My verse will tell you what it means:--
They say that beasts are mere machines;
That, in their doings, everything
Is done by virtue of a spring--
No sense, no soul, nor notion;
But matter merely,--set in motion,
Just such the watch in kind,
Which joggeth on, to purpose blind.
Now ope, and read within its breast--
The place of soul is by its wheels possess'd.
One moves a second, that a third,
Till finally its sound is heard.
And now the beast, our sages say,
Is moved precisely in this way
An object strikes it in a certain place:
The spot thus struck, without a moment's space,
To neighbouring parts the news conveys;
Thus sense receives it through the chain,
And takes impression.--How? Explain.--
Not I. They say, by sheer necessity,
From will as well as passion free,
The animal is found the thrall
Of movements which the vulgar call
Joy, sadness, pleasure, pain, and love--
The cause extrinsic and above.--
Believe it not.

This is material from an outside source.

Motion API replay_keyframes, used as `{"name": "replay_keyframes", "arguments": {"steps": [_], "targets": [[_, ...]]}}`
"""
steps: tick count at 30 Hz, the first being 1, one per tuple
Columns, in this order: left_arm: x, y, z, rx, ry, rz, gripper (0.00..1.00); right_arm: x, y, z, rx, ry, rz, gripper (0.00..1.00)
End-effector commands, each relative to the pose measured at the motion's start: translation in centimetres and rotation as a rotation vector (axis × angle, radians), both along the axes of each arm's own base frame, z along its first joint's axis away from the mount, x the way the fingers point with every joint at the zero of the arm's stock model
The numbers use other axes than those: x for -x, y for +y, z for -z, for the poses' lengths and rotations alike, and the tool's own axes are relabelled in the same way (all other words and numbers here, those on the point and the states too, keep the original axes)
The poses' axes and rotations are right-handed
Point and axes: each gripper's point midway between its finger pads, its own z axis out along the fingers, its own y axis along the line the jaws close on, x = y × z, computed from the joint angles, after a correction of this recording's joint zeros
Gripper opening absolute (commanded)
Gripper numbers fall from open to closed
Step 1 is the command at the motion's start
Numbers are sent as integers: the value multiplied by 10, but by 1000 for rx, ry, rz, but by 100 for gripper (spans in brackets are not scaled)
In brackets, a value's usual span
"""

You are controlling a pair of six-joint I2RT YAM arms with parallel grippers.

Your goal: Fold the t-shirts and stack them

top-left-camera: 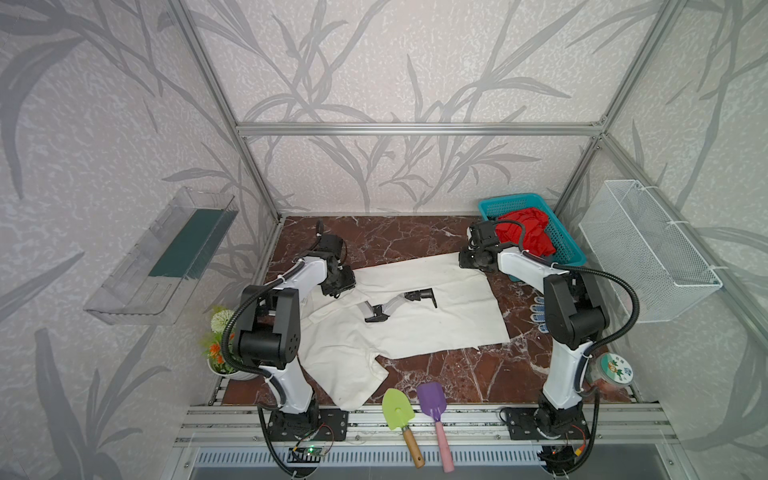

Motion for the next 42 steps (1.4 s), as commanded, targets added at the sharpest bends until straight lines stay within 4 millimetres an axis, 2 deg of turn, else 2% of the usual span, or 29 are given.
{"name": "replay_keyframes", "arguments": {"steps": [1, 8, 12, 15, 18, 21, 24, 26, 31, 37, 42], "targets": [[-8, -7, -4, -16, -3, 49, 41, 4, 3, 1, -24, 35, -1, 38], [-19, -16, 6, -51, 21, 75, 41, 3, 3, 3, -12, 47, -17, 38], [-12, -23, 13, -65, 65, 110, 39, 3, 2, 8, -9, 58, -15, 38], [2, -35, 14, -38, 104, 160, 36, 1, 2, 12, -16, 64, -11, 38], [24, -46, 13, 11, 170, 219, 32, 0, 4, 14, -24, 69, -13, 39], [55, -60, -2, 88, 224, 289, 27, -1, 4, 14, -27, 71, -12, 38], [86, -82, -21, 251, 262, 380, 26, -4, 2, 12, -29, 64, -10, 38], [92, -88, -30, 297, 244, 408, 26, -6, 0, 11, -34, 62, -7, 39], [54, -43, -23, 35, 154, 259, 34, -6, -1, 8, -45, 65, -8, 38], [-1, -39, -2, -28, 86, 183, 34, -1, -5, 8, -31, 70, -11, 38], [-21, -42, 3, -33, 61, 165, 34, 2, -8, 10, -26, 77, -8, 39]]}}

What's this I hold?
Why, sooth, it is a watch of gold--
Its life, the mere unbending of a spring.
And we?--are quite a different thing.
Hear how Descartes--Descartes, whom all applaud,
Whom pagans would have made a god,
Who holds, in fact, the middle place
'Twixt ours and the celestial race,
About as does the plodding ass
From man to oyster as you pass--
Hear how this author states the case
'Of all the tribes to being brought
By our Creator out of nought,
I only have the gift of thought.'
Now, Iris, you will recollect
We were by older science taught
That when brutes think, they don't reflect.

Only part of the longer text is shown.